**Work to be completed**
Each line of the material below should be retyped precisely as it appears.

**Dataset section**
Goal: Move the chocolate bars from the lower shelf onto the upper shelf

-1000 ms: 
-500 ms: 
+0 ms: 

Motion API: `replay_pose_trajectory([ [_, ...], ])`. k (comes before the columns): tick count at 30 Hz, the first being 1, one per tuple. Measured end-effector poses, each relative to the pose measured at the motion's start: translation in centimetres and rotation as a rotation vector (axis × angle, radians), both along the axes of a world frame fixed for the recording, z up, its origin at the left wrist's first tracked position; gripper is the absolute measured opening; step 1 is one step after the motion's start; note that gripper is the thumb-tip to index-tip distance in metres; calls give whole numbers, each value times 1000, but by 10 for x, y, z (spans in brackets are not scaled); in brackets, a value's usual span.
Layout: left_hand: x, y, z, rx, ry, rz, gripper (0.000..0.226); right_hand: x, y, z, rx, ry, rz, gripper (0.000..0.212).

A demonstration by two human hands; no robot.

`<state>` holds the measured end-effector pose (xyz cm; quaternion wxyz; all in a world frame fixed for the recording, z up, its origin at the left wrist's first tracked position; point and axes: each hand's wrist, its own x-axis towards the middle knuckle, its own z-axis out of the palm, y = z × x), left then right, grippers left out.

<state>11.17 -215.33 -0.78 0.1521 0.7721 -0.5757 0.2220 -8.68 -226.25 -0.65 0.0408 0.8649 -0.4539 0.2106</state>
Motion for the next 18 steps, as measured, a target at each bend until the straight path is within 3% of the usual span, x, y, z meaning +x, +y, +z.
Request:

**Result below**
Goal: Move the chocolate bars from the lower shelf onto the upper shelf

-1000 ms: 
-500 ms: 
+0 ms: 

Motion API: `replay_pose_trajectory([ [_, ...], ])`. k (comes before the columns): tick count at 30 Hz, the first being 1, one per tuple. Measured end-effector poses, each relative to the pose measured at the motion's start: translation in centimetres and rotation as a rotation vector (axis × angle, radians), both along the axes of a world frame fixed for the recording, z up, its origin at the left wrist's first tracked position; gripper is the absolute measured opening; step 1 is one step after the motion's start; note that gripper is the thumb-tip to index-tip distance in metres; calls give whole numbers, each value times 1000, but by 10 for x, y, z (spans in brackets are not scaled); in brackets, a value's usual span.
Layout: left_hand: x, y, z, rx, ry, rz, gripper (0.000..0.226); right_hand: x, y, z, rx, ry, rz, gripper (0.000..0.212).

A demonstration by two human hands; no robot.

`<state>` holds the measured end-effector pose (xyz cm; quaternion wxyz; all in a world frame fixed for the recording, z up, its origin at the left wrist's first tracked position; point and axes: each hand's wrist, its own x-axis towards the middle knuckle, its own z-axis out of the palm, y = z × x), left then right, grippers left out.

<state>11.17 -215.33 -0.78 0.1521 0.7721 -0.5757 0.2220 -8.68 -226.25 -0.65 0.0408 0.8649 -0.4539 0.2106</state>
Motion for the next 18 steps, as measured, a target at each bend until the straight path is within 3% of the usual span, x, y, z meaning +x, +y, +z.
Request:

The exercise is done, with nothing left to add.